- **YOUR ASSIGNMENT**:
From the records below, return every line containing the word "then".
+++ DATA EXCERPTS
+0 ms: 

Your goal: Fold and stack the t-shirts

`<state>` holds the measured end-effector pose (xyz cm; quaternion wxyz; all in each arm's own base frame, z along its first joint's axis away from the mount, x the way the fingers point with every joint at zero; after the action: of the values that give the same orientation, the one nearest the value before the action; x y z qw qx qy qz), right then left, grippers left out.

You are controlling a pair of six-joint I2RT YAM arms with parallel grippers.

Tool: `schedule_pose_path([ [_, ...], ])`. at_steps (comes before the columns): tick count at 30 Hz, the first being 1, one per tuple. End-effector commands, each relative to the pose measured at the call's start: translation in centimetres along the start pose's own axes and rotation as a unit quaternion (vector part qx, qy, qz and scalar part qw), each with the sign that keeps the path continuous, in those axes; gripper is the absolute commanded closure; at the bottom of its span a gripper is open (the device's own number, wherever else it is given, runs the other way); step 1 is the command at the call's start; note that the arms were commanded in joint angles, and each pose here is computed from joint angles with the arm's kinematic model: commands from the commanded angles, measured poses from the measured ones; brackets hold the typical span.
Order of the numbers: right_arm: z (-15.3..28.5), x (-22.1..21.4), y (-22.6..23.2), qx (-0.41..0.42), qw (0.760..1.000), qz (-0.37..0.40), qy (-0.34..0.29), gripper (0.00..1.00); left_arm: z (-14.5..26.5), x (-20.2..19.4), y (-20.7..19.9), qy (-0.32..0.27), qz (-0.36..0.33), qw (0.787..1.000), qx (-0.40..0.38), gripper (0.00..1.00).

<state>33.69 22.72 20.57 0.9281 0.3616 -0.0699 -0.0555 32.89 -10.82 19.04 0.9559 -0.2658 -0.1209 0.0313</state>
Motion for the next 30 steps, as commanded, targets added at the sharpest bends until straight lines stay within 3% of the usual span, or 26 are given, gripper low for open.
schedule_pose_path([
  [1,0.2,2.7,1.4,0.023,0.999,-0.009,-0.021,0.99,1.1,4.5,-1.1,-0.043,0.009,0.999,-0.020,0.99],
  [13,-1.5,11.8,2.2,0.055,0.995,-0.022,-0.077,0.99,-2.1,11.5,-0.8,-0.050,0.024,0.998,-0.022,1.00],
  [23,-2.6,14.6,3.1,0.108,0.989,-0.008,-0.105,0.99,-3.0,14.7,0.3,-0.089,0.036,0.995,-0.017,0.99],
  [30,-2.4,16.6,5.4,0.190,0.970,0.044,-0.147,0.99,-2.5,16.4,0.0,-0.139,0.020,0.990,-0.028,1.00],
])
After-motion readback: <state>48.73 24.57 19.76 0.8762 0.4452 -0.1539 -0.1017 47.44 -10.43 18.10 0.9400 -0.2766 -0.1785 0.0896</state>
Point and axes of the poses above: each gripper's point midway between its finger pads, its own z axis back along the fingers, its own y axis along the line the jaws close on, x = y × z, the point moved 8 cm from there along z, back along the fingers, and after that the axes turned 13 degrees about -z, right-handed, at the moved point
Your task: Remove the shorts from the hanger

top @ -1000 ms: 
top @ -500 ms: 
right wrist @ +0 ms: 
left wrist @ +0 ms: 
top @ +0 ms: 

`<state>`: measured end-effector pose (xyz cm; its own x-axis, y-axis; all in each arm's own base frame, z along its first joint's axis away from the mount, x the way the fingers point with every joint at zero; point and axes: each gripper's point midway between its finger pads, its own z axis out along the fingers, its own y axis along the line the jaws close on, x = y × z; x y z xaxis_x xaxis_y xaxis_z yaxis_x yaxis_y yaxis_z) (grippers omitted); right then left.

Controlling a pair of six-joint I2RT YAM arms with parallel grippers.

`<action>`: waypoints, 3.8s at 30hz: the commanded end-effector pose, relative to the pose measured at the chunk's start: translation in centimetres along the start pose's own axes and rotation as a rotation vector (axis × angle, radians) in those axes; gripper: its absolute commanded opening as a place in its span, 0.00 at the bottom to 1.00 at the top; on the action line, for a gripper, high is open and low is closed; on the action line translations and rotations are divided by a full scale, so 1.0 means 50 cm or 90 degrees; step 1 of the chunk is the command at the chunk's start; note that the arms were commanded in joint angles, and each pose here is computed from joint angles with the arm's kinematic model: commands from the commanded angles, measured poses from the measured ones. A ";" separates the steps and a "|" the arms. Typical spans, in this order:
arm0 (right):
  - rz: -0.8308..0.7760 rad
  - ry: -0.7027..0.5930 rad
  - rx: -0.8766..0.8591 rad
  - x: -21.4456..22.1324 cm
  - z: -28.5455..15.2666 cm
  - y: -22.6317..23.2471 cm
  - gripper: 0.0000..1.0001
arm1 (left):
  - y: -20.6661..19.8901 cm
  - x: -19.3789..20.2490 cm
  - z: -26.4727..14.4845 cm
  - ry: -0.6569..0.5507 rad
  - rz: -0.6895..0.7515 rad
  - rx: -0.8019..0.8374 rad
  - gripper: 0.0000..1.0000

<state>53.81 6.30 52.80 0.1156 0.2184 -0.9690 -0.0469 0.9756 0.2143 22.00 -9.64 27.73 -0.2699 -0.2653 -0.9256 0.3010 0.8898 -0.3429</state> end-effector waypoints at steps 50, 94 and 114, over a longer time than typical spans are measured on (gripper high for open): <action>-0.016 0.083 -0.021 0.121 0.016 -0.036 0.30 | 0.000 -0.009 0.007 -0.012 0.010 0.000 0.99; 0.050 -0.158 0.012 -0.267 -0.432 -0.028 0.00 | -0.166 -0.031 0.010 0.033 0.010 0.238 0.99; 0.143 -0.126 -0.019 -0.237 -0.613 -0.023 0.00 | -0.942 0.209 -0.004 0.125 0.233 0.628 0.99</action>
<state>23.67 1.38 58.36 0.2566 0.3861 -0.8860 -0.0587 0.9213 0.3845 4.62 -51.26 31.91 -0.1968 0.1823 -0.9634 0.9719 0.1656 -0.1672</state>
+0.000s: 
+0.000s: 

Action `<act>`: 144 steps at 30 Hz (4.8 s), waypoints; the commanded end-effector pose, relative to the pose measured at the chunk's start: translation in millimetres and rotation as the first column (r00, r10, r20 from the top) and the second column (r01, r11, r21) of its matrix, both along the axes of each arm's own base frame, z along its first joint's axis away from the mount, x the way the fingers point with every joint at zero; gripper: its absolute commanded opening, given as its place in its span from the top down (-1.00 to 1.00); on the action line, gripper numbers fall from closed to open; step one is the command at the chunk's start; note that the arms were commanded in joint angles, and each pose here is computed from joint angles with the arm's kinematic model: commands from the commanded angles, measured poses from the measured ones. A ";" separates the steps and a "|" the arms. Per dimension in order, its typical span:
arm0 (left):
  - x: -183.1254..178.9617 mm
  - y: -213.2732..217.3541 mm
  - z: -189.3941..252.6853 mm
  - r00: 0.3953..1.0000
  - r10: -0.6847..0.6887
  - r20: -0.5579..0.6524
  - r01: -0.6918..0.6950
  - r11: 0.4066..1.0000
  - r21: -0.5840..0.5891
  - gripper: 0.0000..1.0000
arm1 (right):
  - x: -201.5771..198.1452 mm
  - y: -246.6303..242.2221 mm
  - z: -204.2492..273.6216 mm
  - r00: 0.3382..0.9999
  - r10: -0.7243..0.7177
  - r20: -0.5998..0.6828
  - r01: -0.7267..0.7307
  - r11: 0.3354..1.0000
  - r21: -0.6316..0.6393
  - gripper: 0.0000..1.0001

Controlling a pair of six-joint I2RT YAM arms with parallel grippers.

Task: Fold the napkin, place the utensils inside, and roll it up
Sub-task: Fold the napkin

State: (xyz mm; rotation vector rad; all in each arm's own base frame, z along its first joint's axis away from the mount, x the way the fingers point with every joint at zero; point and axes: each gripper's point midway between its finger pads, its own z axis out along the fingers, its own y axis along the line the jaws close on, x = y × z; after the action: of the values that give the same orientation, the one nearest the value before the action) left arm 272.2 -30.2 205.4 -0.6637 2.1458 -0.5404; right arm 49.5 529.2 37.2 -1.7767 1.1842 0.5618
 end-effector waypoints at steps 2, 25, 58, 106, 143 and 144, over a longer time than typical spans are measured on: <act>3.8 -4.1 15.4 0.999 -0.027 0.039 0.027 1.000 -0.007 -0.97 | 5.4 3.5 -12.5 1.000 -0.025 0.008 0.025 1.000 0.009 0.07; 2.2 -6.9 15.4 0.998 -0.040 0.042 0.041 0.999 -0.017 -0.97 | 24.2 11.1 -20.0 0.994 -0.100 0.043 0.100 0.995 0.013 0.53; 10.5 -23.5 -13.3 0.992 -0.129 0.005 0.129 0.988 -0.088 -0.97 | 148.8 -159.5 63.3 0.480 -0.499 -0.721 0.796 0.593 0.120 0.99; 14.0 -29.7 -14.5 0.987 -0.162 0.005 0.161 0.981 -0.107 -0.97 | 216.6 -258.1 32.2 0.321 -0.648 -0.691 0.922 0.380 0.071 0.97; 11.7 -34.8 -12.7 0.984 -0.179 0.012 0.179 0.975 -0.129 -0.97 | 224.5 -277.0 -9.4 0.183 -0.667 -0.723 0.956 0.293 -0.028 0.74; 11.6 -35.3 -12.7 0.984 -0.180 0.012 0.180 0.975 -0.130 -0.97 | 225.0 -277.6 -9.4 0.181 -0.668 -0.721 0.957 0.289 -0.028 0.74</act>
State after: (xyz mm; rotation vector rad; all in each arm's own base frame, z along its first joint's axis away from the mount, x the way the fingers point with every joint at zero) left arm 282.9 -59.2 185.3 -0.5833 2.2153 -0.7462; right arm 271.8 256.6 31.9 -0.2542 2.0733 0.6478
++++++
- **RESPONSE BOX**:
`<state>` holds the measured end-effector pose (xyz cm; quaternion wxyz; all in each arm's own base frame, z along its first joint's axis away from the mount, x the way the fingers point with every joint at zero; after the action: of the values that give the same orientation, the one nearest the value before the action; x y z qw qx qy qz), right then left, grippers left out.
`<state>`: measured end-effector pose (xyz cm; its own x-axis, y-axis; all in each arm's own base frame, z along its first joint's axis away from the mount, x the way the fingers point with every joint at zero; point and axes: each gripper's point midway between its finger pads, its own z axis out along the fingers, its own y axis along the line the jaws close on, x = y × z; x y z xaxis_x xaxis_y xaxis_z yaxis_x yaxis_y yaxis_z) (grippers omitted); right then left.

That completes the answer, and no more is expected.